Perfect Echoes
Oct. 13th, 2024 05:56 pm![[personal profile]](https://www.dreamwidth.org/img/silk/identity/user.png)
This particular tale will upset some of my most avid, yet quietest readers, of this I am sure. For its origins are less than certain, contested between the Burnt and Bellbound hives, and the resulting struggles of ownership have whittled it down to uselessness with revisions and accusations within their respective territories. I find this contrary to the pursuit of knowledge as a whole, to the point I will throw caution to the wind and state the Bellbound should be ashamed for letting it reach such low points. Any who object to my statement may come to me, as they surely know my dwelling by now, and I wish to tell them my grievances in person for once.
Nevertheless, the following tale’s origin is as obfuscated as the Hives’ own, and I could find nothing I could satisfactorily call an original. Instead, I was forced to piece it together from different translations in different languages, acquired all across the caverns and compiled together into a single version. I suspect Bellbounds (that's the Nirhaq, for those not yet aware) that objected to the aforementioned squabble much like I did spread these out by themselves, but that is beyond the scope of this volume.

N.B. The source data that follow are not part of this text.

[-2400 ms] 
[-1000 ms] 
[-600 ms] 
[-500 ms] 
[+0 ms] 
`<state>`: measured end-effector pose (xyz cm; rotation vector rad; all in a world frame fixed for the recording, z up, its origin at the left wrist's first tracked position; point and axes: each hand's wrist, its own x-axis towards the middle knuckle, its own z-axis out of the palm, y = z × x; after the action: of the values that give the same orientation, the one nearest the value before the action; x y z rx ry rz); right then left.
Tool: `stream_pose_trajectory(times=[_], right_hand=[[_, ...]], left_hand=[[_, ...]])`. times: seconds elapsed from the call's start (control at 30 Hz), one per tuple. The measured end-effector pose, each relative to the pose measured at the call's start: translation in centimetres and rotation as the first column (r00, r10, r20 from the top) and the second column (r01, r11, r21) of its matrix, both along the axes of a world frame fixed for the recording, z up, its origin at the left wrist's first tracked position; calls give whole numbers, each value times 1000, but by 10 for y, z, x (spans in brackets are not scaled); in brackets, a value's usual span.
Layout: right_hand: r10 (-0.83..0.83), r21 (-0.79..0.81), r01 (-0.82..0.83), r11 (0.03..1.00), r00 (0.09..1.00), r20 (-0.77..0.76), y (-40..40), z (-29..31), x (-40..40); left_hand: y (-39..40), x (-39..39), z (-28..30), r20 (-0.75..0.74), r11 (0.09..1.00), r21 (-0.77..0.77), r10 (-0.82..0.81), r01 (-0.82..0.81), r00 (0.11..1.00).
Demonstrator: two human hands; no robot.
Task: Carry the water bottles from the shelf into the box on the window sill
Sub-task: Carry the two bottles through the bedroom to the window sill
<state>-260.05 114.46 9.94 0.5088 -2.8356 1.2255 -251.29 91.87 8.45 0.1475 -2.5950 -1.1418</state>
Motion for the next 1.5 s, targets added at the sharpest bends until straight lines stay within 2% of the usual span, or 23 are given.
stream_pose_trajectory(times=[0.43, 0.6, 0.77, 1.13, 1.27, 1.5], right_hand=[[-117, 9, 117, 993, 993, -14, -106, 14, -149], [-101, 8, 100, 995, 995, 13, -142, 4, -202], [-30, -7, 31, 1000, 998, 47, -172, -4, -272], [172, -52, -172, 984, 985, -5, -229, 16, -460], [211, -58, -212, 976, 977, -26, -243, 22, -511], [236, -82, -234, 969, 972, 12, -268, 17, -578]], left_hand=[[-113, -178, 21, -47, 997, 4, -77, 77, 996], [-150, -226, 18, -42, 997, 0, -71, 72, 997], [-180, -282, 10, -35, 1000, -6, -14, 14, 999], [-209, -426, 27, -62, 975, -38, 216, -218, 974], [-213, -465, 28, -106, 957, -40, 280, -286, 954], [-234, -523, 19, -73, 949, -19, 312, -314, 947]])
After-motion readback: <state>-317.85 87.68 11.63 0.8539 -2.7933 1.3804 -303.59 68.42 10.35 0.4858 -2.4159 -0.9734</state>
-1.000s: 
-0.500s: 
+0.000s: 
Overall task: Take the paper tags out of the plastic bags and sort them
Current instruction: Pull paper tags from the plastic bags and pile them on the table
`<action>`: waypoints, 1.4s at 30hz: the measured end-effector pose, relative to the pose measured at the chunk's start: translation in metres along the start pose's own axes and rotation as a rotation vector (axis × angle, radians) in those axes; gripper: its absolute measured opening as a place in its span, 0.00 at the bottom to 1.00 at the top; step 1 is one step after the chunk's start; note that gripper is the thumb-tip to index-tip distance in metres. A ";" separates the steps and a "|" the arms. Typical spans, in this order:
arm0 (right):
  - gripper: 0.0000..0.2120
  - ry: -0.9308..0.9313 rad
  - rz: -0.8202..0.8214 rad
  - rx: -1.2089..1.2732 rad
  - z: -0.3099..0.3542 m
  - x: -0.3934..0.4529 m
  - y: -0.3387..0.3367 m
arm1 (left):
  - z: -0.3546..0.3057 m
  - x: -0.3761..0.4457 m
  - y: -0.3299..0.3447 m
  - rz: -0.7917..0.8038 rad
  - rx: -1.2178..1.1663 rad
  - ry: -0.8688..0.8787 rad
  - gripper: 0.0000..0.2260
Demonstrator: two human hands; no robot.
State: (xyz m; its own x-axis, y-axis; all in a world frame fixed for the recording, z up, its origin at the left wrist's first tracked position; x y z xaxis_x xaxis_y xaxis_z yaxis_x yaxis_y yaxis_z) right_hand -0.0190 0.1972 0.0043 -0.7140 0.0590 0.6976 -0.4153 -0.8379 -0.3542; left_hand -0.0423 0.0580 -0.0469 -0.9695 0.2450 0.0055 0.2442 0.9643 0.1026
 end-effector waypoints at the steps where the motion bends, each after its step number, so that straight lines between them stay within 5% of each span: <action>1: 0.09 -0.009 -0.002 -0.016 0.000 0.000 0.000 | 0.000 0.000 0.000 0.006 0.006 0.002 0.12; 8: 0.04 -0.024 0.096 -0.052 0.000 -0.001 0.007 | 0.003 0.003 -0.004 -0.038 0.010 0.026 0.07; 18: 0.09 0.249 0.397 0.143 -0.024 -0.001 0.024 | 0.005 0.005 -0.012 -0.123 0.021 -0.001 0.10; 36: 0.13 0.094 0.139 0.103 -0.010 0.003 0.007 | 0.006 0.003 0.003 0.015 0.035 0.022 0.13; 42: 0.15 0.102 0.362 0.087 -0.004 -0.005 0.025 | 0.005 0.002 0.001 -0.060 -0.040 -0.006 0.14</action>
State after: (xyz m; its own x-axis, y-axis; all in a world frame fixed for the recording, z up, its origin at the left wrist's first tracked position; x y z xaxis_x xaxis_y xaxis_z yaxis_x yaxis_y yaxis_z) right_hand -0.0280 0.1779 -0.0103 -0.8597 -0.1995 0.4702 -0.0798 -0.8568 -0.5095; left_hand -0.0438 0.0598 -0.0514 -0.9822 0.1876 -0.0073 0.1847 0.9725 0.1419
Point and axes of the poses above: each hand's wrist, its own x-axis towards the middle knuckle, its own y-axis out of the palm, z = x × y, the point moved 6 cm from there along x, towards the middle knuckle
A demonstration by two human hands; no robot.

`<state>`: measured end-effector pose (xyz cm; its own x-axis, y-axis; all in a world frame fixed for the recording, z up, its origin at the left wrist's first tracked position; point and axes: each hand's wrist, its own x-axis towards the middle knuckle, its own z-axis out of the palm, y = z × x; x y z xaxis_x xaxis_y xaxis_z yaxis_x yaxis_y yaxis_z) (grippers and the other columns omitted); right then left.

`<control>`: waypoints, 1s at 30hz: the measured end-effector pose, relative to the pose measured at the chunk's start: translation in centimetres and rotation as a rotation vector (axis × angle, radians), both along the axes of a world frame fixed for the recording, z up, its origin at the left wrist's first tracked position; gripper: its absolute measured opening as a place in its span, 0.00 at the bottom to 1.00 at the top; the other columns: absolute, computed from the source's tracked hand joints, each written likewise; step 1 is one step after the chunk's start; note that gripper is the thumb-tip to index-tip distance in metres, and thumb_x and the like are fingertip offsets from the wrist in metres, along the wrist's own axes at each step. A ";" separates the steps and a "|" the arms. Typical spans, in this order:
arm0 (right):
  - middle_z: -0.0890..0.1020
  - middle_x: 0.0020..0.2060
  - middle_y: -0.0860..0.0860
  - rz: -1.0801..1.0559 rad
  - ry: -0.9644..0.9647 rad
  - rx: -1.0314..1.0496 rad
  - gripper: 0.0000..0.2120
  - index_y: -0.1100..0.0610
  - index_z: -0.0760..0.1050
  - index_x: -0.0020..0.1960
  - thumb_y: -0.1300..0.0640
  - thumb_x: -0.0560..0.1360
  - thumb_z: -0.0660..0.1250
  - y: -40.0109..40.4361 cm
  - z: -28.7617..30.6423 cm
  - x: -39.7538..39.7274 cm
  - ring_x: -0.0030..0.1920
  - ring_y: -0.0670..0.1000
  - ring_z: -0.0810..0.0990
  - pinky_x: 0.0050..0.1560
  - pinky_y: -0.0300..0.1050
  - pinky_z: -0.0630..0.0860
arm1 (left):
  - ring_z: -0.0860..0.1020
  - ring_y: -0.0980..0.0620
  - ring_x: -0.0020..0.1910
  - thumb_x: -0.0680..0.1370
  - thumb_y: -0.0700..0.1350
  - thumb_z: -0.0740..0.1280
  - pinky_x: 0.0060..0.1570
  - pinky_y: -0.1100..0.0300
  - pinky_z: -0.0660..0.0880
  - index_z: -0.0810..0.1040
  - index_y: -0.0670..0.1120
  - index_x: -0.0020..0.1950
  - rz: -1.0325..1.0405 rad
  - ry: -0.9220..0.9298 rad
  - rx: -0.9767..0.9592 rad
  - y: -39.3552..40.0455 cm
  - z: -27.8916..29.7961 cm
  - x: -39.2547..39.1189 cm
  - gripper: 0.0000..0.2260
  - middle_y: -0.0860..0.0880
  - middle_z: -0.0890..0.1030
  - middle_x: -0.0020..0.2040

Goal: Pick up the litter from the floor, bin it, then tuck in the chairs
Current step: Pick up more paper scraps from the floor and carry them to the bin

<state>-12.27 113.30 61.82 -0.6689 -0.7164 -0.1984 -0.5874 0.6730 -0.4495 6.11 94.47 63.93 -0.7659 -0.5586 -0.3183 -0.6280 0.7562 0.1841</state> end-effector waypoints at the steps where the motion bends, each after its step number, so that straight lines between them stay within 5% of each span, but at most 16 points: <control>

While it remains obvious to any denizen of the Subterraneum with any sense of where they stand, even before taking refuge many of its now-dwellers had found that there are many realms beyond their own. Philosophers and scholars of reality itself often found ways to peer past the assorted veils, and find the existences beyond. Of course, in trying to reach such sights, most of them became familiar with what separated them. They saw where all they knew came to an end, giving way to a thick nothingness, separating them from all others… And they found the thin, thin layer keeping it all out. For everything we know is but another bubble, adrift in a sea few could ever cross. A million, million bubbles, all floating freely in an ocean[1] with neither surface nor bottom…
All except one.
There is a singular bubble of existence, greater than any other, with the thickest walls of all keeping its being within, and the weight of nothingness outside. A perfect bubble, a flawless sphere, which – whether as coincidence or as an anchor to the rising archipelago[2] of bubbles in every direction – lies in the perfect center of it all, its own center matching that of everything. It is the First and Greatest[3], the most Perfect of all, perpetual and unassailable.
And utterly, unquestionably empty, once.
Nothing spawned within it, no life to grow and thrive, no land to be carved by age and water, nothing within but the walls and the darkness. It was not until bridges could be tended from other bubbles that anyone at all saw such perfect emptiness for what it was…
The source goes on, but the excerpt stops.